**SUPPLIED INFORMATION:**

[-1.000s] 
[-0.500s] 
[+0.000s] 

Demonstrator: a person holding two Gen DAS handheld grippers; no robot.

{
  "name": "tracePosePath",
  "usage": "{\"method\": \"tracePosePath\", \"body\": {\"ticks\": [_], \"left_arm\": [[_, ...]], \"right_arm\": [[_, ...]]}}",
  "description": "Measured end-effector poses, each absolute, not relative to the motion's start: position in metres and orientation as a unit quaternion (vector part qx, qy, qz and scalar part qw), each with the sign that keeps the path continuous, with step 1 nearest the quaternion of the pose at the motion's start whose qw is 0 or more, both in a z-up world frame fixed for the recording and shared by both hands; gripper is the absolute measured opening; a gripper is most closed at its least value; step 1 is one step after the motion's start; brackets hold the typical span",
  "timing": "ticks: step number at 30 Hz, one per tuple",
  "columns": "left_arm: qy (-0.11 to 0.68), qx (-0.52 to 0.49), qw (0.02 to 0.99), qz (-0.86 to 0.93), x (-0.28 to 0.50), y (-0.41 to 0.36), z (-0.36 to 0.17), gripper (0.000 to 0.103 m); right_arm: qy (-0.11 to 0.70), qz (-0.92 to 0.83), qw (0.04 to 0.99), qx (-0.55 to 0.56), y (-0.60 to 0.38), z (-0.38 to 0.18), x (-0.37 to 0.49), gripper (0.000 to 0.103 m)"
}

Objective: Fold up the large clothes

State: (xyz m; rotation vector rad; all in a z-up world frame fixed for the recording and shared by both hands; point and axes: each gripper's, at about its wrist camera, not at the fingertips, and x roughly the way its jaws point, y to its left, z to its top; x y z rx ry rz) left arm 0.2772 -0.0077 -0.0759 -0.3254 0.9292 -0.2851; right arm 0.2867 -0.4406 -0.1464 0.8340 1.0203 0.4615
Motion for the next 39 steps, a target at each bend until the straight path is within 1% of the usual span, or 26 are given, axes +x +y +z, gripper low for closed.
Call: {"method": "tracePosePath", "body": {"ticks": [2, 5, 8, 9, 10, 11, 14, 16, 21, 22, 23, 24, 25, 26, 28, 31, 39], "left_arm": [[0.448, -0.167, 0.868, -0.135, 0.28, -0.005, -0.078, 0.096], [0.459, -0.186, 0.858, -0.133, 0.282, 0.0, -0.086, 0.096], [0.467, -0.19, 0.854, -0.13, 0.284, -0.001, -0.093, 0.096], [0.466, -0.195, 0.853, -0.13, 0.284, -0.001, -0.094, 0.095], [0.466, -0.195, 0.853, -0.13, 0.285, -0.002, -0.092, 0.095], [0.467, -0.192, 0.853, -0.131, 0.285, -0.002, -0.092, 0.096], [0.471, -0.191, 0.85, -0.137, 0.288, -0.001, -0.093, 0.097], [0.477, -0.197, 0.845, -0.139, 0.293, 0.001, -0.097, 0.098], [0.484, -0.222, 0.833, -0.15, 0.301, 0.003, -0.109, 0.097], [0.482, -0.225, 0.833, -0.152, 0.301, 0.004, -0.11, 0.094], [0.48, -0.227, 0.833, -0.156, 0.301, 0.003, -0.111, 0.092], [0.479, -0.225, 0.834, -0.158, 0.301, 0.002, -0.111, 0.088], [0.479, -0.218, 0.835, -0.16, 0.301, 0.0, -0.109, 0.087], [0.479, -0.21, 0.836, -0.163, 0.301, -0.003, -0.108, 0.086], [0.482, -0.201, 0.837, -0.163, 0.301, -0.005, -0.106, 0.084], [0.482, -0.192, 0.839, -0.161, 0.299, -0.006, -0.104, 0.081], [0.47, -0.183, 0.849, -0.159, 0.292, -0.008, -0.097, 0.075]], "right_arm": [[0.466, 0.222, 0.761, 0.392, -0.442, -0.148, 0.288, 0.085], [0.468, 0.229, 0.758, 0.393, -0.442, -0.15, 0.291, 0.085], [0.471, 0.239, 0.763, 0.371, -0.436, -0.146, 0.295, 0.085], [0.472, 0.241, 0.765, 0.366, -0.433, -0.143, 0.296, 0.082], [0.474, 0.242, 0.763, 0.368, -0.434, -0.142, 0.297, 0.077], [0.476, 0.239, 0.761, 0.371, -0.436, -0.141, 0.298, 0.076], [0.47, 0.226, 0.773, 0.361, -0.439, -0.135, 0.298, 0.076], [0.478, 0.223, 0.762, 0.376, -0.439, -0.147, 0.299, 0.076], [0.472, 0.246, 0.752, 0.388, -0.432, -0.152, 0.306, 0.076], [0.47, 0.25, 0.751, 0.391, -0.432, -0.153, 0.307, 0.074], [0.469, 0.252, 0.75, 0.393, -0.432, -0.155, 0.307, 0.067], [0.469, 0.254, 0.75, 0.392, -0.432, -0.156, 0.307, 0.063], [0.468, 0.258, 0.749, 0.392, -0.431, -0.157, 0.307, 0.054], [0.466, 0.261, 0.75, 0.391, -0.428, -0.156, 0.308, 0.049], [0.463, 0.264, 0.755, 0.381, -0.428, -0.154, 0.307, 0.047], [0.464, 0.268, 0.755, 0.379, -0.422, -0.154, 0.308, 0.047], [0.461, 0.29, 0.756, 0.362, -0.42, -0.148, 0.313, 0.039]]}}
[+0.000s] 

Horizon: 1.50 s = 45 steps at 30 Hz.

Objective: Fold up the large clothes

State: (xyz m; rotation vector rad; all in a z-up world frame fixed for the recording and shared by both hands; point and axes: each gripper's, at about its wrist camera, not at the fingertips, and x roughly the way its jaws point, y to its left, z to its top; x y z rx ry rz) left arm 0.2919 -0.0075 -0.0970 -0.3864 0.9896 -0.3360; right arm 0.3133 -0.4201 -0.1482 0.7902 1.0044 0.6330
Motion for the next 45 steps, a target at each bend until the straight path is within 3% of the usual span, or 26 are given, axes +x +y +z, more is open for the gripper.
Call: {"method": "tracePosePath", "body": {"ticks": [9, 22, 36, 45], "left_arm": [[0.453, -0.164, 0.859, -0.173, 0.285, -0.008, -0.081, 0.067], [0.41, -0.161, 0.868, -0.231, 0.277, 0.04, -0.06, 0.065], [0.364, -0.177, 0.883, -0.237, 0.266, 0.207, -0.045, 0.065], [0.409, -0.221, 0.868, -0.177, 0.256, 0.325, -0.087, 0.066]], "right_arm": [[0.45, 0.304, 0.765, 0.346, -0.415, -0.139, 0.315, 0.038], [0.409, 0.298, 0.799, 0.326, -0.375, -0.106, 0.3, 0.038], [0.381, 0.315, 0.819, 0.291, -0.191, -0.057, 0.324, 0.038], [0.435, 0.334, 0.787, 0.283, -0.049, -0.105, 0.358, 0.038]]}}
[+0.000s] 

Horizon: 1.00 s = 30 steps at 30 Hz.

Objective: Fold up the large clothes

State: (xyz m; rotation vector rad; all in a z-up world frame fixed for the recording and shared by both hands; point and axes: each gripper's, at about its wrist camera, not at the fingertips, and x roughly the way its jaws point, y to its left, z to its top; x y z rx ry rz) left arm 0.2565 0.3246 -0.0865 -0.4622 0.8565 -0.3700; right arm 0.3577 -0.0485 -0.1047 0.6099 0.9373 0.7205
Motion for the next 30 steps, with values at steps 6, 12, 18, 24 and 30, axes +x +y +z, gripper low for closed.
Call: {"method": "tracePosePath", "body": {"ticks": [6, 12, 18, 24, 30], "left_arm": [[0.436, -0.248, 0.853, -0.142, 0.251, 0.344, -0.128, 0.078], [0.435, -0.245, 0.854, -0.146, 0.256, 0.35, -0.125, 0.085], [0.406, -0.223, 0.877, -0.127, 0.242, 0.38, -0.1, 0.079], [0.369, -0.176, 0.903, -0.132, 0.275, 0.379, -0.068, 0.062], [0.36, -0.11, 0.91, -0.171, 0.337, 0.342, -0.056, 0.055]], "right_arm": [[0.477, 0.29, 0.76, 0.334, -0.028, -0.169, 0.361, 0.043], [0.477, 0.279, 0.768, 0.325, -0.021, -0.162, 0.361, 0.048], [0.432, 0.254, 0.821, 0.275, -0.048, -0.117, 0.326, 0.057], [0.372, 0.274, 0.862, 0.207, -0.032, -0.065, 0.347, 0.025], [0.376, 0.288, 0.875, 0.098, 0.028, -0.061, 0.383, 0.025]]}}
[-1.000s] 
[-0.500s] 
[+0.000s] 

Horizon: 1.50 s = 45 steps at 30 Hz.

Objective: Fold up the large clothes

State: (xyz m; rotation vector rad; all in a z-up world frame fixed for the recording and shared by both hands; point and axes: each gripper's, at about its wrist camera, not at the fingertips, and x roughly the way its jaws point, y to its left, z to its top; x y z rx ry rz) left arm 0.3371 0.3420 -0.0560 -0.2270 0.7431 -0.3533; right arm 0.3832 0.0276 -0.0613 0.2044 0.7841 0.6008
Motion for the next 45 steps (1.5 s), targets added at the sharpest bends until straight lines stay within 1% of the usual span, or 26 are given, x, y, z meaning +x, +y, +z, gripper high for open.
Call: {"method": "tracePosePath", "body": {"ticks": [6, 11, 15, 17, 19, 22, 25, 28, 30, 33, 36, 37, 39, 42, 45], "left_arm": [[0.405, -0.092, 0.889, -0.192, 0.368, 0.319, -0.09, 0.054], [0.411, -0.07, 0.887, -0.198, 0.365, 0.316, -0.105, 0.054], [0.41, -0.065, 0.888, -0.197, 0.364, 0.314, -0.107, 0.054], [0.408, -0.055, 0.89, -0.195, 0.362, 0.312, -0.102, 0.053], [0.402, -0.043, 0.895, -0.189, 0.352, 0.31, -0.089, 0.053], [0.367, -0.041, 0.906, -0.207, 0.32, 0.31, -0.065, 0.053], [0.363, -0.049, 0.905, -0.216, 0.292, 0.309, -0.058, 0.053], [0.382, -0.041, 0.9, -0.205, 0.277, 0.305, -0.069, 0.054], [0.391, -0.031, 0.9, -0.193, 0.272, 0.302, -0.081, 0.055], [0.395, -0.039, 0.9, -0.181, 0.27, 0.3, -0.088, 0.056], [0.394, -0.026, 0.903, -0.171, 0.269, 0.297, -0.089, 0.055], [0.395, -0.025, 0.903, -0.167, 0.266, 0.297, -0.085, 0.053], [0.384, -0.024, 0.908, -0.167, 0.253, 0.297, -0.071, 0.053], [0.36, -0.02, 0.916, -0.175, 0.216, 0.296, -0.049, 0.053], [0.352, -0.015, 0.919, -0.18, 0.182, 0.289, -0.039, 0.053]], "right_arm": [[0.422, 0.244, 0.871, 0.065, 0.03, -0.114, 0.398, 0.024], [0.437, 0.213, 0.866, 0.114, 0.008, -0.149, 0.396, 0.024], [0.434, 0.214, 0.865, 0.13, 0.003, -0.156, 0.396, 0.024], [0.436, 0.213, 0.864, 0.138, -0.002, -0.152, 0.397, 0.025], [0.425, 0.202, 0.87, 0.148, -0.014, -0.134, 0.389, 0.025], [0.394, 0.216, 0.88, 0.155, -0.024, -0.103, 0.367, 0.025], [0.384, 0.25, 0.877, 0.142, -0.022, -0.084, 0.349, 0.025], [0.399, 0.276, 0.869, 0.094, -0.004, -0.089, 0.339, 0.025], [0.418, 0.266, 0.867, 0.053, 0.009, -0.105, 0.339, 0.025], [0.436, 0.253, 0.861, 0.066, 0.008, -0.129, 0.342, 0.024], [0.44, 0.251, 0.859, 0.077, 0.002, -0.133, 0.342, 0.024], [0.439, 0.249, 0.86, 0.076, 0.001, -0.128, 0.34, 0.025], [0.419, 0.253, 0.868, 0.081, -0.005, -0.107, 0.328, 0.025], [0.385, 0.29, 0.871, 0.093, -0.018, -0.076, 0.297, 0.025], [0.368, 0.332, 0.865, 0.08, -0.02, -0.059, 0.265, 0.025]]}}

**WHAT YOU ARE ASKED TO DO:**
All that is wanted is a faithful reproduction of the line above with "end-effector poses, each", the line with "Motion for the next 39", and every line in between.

**TASK ANSWER:**
  "description": "Measured end-effector poses, each absolute, not relative to the motion's start: position in metres and orientation as a unit quaternion (vector part qx, qy, qz and scalar part qw), each with the sign that keeps the path continuous, with step 1 nearest the quaternion of the pose at the motion's start whose qw is 0 or more, both in a z-up world frame fixed for the recording and shared by both hands; gripper is the absolute measured opening; a gripper is most closed at its least value; step 1 is one step after the motion's start; brackets hold the typical span",
  "timing": "ticks: step number at 30 Hz, one per tuple",
  "columns": "left_arm: qy (-0.11 to 0.68), qx (-0.52 to 0.49), qw (0.02 to 0.99), qz (-0.86 to 0.93), x (-0.28 to 0.50), y (-0.41 to 0.36), z (-0.36 to 0.17), gripper (0.000 to 0.103 m); right_arm: qy (-0.11 to 0.70), qz (-0.92 to 0.83), qw (0.04 to 0.99), qx (-0.55 to 0.56), y (-0.60 to 0.38), z (-0.38 to 0.18), x (-0.37 to 0.49), gripper (0.000 to 0.103 m)"
}

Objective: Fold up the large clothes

State: (xyz m; rotation vector rad; all in a z-up world frame fixed for the recording and shared by both hands; point and axes: each gripper's, at about its wrist camera, not at the fingertips, and x roughly the way its jaws point, y to its left, z to its top; x y z rx ry rz) left arm 0.2772 -0.0077 -0.0759 -0.3254 0.9292 -0.2851; right arm 0.2867 -0.4406 -0.1464 0.8340 1.0203 0.4615
Motion for the next 39 steps, a target at each bend until the straight path is within 1% of the usual span, or 26 are given, axes +x +y +z, gripper low for closed.

The exercise has been carried out completely.